#### INSTRUCTIONS FOR THE TASK
An exact copy of the data is needed, one that excludes all pictures.

Data extracted from a collection
--

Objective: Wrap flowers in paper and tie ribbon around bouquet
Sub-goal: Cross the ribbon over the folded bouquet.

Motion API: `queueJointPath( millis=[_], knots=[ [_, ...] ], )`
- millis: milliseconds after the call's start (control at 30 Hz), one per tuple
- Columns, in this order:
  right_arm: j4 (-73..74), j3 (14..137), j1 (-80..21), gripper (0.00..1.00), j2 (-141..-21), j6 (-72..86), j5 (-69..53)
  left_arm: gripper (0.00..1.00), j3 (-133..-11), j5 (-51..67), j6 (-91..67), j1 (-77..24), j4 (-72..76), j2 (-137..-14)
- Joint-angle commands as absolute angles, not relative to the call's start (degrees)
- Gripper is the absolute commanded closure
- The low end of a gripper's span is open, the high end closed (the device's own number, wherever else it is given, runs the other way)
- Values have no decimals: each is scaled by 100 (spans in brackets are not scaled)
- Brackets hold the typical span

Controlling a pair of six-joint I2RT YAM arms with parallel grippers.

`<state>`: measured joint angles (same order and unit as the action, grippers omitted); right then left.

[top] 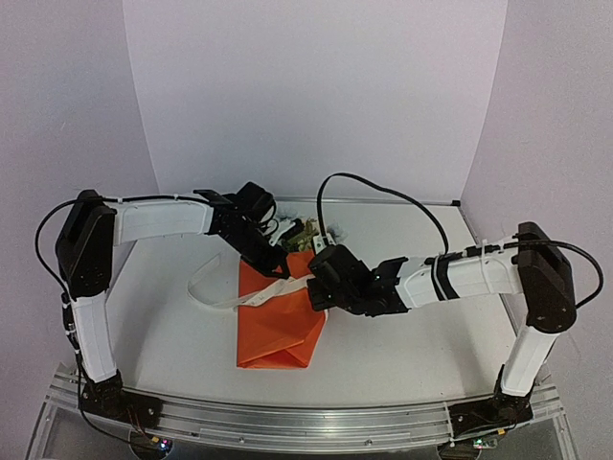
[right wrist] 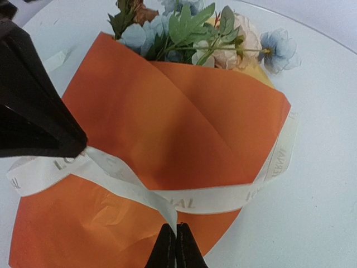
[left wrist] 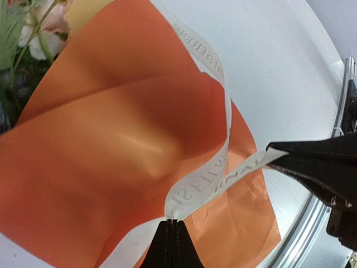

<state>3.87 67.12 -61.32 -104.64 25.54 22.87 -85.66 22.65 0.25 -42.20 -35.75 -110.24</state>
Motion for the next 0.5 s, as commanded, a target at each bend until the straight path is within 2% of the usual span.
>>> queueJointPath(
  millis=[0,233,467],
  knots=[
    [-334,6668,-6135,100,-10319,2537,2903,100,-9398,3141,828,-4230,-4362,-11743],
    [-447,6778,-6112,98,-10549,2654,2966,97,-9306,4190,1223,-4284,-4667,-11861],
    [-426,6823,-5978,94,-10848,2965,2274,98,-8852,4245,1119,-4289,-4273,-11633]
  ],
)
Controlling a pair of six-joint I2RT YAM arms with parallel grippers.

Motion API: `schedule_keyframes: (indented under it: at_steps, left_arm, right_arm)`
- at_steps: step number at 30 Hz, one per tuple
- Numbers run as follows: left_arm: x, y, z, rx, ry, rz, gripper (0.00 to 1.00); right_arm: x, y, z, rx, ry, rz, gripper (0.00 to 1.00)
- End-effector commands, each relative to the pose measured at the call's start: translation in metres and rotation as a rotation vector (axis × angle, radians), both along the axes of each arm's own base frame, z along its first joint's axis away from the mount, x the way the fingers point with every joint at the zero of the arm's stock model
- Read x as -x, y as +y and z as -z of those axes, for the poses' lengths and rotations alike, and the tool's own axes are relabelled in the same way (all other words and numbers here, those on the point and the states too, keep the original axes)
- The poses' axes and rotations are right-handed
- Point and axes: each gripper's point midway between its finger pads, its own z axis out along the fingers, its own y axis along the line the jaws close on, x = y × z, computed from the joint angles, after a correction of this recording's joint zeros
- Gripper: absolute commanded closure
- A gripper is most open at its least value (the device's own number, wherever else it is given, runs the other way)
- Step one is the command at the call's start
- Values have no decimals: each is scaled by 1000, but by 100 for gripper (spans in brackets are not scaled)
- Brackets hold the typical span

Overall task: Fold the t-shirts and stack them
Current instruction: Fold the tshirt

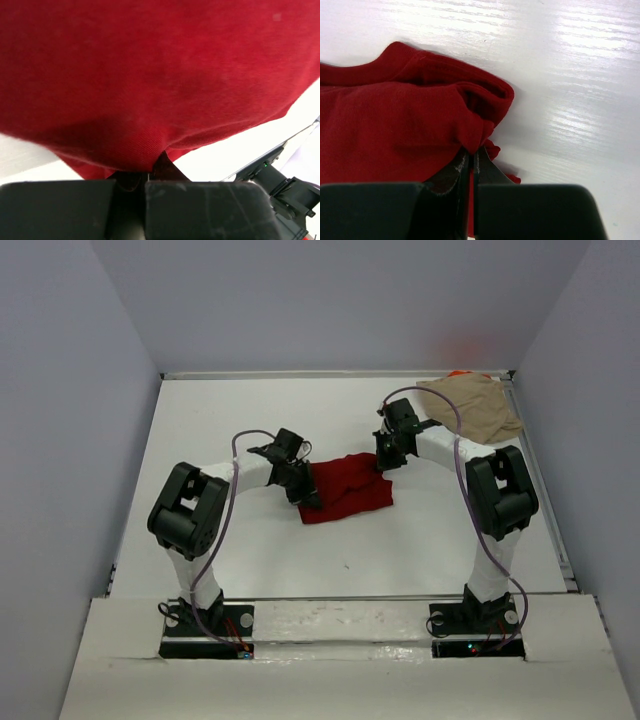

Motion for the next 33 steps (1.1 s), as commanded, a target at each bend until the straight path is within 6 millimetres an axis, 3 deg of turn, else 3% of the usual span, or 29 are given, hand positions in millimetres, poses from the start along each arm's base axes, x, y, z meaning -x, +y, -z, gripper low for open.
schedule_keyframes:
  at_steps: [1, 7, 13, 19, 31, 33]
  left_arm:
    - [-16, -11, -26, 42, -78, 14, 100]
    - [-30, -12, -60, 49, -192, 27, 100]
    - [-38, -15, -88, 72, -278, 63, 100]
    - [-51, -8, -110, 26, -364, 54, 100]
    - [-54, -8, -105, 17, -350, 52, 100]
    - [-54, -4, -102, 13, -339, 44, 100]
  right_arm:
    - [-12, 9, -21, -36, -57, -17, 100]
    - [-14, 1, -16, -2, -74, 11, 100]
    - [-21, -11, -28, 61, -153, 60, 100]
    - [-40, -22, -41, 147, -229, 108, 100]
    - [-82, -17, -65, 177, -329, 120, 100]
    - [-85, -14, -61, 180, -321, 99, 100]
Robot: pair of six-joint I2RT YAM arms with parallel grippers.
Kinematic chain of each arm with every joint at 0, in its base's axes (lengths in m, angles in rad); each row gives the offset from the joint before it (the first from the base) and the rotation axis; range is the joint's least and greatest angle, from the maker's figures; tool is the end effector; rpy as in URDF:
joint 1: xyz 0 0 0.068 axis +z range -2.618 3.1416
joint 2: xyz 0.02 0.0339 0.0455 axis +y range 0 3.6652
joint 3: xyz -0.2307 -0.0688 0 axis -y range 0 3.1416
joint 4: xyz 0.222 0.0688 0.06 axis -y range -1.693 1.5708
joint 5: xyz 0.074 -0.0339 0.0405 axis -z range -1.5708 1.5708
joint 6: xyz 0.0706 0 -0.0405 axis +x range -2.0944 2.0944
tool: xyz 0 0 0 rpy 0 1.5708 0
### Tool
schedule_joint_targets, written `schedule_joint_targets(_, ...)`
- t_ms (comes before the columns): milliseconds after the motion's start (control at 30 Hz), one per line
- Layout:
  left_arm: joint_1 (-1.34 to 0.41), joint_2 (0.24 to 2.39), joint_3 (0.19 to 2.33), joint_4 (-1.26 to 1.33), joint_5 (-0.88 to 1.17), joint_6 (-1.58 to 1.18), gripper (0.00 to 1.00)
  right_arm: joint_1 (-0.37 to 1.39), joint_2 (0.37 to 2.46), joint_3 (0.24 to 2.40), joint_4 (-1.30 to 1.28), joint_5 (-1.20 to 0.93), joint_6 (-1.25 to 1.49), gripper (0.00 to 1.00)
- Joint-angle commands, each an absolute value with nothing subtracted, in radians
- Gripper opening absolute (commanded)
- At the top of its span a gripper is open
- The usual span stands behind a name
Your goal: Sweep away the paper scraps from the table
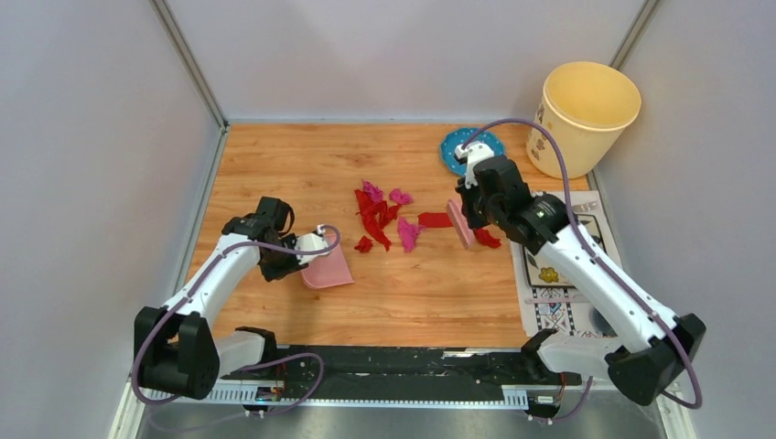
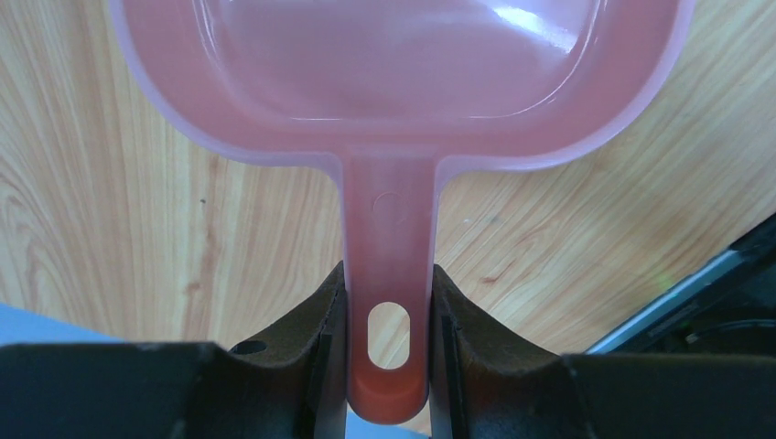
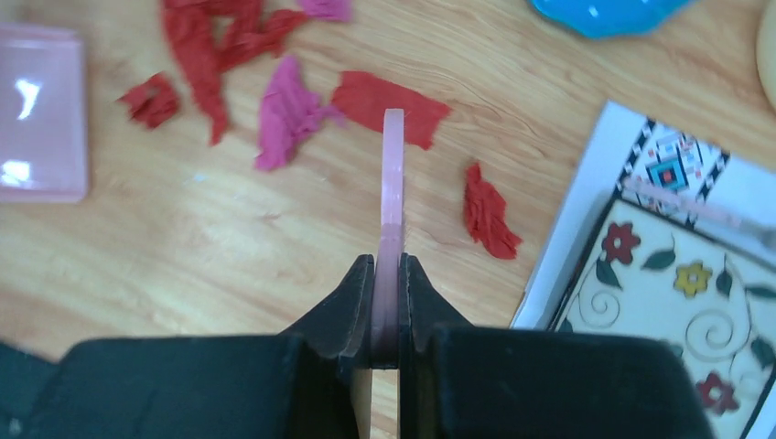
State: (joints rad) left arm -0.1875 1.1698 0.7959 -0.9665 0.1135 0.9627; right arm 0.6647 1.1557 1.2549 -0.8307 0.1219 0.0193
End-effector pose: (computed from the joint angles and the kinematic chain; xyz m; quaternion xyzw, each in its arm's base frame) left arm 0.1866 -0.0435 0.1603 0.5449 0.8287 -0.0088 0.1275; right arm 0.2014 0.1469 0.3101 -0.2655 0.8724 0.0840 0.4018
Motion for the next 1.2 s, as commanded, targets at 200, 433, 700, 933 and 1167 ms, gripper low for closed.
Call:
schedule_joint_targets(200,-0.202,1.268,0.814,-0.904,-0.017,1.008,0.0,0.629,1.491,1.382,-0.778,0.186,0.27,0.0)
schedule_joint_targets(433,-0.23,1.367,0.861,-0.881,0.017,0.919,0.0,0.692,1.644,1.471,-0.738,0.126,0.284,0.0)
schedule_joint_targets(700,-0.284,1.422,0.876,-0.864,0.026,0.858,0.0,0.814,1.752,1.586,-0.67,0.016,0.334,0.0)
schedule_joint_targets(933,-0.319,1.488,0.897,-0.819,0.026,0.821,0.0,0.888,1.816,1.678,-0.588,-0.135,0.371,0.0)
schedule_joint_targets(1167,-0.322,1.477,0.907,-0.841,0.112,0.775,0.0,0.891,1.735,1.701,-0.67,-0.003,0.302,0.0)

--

#### RESULT BELOW
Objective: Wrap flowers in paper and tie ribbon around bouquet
Sub-goal: Cross the ribbon over the folded bouquet.

Motion API: `queueJointPath( millis=[_], knots=[ [_, ...] ], )`
- millis: milliseconds after the call's start (control at 30 Hz), one per tuple
- Columns, in this order:
  right_arm: j4 (-73..74), j3 (14..137), j1 (-80..21), gripper (0.00..1.00), j2 (-141..-21), j6 (-72..86), j5 (-69..53)
  left_arm: gripper (0.00..1.00), j3 (-133..-11), j5 (-51..67), j6 (-91..67), j1 (-77..24), j4 (-72..76), j2 (-137..-14)
- Joint-angle commands as absolute angles, not relative to the call's start (degrees)
- Gripper is the absolute commanded closure
- The low end of a gripper's span is open, the high end closed (the device's own number, wherever else it is given, runs the other way)
- Values have no decimals: each is scaled by 100 (spans in brackets are not scaled)
- Brackets hold the typical span

Controlling a pair of six-joint I2RT YAM arms with parallel grippers.

`<state>`: measured joint angles (same order and unit as the action, grippers omitted); right then left.

[top] 
[right wrist] 
[left wrist] 

<state>3.87 67.12 -61.32 -104.64 25.54 22.87 -85.66 22.65 0.25 -42.20 -35.75 -110.24</state>
Motion for the next 0.5 s, as commanded, a target at each bend until the straight path is within 2% of the usual span.
>>> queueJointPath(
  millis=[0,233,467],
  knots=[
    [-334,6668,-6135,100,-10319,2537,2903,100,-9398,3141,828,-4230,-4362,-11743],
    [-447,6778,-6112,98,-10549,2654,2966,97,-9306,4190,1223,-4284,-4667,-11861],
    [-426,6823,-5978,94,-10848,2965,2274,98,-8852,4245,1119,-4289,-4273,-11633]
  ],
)
Controlling a pair of six-joint I2RT YAM arms with parallel grippers.

Motion API: `schedule_keyframes: (indented under it: at_steps, left_arm, right_arm)`
- at_steps: step number at 30 Hz, one per tuple
- Numbers run as follows: left_arm: x, y, z, rx, ry, rz, gripper (0.00 to 1.00); right_arm: x, y, z, rx, ry, rz, gripper (0.00 to 1.00)
- End-effector commands, each relative to the pose measured at the call's start: translation in metres and rotation as a rotation vector (axis × angle, radians), both along the axes of each arm's own base frame, z along its first joint's axis away from the mount, x the way the fingers point with every joint at the zero of the arm's stock model
- Read x as -x, y as +y and z as -z of those axes, for the poses' lengths and rotations alike, and the tool's own axes are relabelled in the same way (all other words and numbers here, those on the point and the states too, keep the original axes)
- The poses' axes and rotations are right-handed
- Point and axes: each gripper's point midway between its finger pads, its own z axis out along the fingers, its own y axis along the line the jaws close on, x = y × z, computed from the joint angles, after a correction of this recording's joint zeros
- Gripper: absolute commanded closure
- A gripper is most open at its least value (the device's own number, wherever else it is given, runs the other way)
- Step one is the command at the call's start
- Values have no decimals: each is scaled by 1000, but by 100 for gripper (spans in brackets are not scaled)
- Brackets hold the typical span

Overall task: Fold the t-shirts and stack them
Current instruction: Fold the tshirt


Motion for the next 33 steps (1.1 s), as commanded, a target at each bend until the straight path is within 6 millimetres an axis, 3 deg of turn, else 3% of the usual span, or 29 are given, hand positions in millimetres, poses from the start along each arm's base axes, x, y, z meaning -x, +y, -z, gripper low for open.
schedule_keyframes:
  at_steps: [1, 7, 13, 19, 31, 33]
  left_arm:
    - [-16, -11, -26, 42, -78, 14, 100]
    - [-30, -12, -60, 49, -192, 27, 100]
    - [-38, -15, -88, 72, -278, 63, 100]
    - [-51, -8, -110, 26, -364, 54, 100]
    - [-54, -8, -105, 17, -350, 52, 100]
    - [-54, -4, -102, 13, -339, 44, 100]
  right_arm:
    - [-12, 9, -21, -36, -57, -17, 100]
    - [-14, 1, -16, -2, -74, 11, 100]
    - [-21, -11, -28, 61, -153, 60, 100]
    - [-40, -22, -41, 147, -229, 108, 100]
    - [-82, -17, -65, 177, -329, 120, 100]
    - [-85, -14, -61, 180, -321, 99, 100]
Robot: pair of six-joint I2RT YAM arms with parallel grippers.
Kinematic chain of each arm with every joint at 0, in its base's axes (lengths in m, angles in rad); each row gives the offset from the joint before it (the first from the base) and the rotation axis; range is the joint's least and greatest angle, from the maker's figures; tool is the end effector; rpy as in URDF:
joint 1: xyz 0 0 0.068 axis +z range -2.618 3.1416
joint 2: xyz 0.02 0.0339 0.0455 axis +y range 0 3.6652
joint 3: xyz -0.2307 -0.0688 0 axis -y range 0 3.1416
joint 4: xyz 0.222 0.0688 0.06 axis -y range -1.693 1.5708
joint 5: xyz 0.074 -0.0339 0.0405 axis -z range -1.5708 1.5708
joint 6: xyz 0.0706 0 -0.0405 axis +x range -2.0944 2.0944
tool: xyz 0 0 0 rpy 0 1.5708 0
### Tool
schedule_joint_targets, written `schedule_joint_targets(_, ...)`
- t_ms (comes before the columns): milliseconds after the motion's start (control at 30 Hz), one per line
- Layout:
  left_arm: joint_1 (-1.34 to 0.41), joint_2 (0.24 to 2.39), joint_3 (0.19 to 2.33), joint_4 (-1.26 to 1.33), joint_5 (-0.88 to 1.17), joint_6 (-1.58 to 1.18), gripper (0.00 to 1.00)
  right_arm: joint_1 (-0.37 to 1.39), joint_2 (0.37 to 2.46), joint_3 (0.24 to 2.40), joint_4 (-1.30 to 1.28), joint_5 (-1.20 to 0.93), joint_6 (-1.25 to 1.49), gripper (0.00 to 1.00)
- Joint-angle commands, each an absolute value with nothing subtracted, in radians
- Gripper opening absolute (commanded)
- At the top of its span a gripper is open
- The usual span stands behind a name
Your goal: Sweep away the paper scraps from the table
State: (joints rad) left arm -0.1875 1.1698 0.7959 -0.9665 0.1135 0.9627; right arm 0.6647 1.1557 1.2549 -0.8307 0.1219 0.0193
End-effector pose: (computed from the joint angles and the kinematic chain; xyz m; quaternion xyzw, each in its arm's base frame) left arm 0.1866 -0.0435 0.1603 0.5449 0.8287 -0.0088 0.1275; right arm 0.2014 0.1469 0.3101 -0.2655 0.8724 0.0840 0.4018
Motion for the next 1.2 s, as commanded, targets at 200, 433, 700, 933 and 1167 ms, gripper low for closed.
Call:
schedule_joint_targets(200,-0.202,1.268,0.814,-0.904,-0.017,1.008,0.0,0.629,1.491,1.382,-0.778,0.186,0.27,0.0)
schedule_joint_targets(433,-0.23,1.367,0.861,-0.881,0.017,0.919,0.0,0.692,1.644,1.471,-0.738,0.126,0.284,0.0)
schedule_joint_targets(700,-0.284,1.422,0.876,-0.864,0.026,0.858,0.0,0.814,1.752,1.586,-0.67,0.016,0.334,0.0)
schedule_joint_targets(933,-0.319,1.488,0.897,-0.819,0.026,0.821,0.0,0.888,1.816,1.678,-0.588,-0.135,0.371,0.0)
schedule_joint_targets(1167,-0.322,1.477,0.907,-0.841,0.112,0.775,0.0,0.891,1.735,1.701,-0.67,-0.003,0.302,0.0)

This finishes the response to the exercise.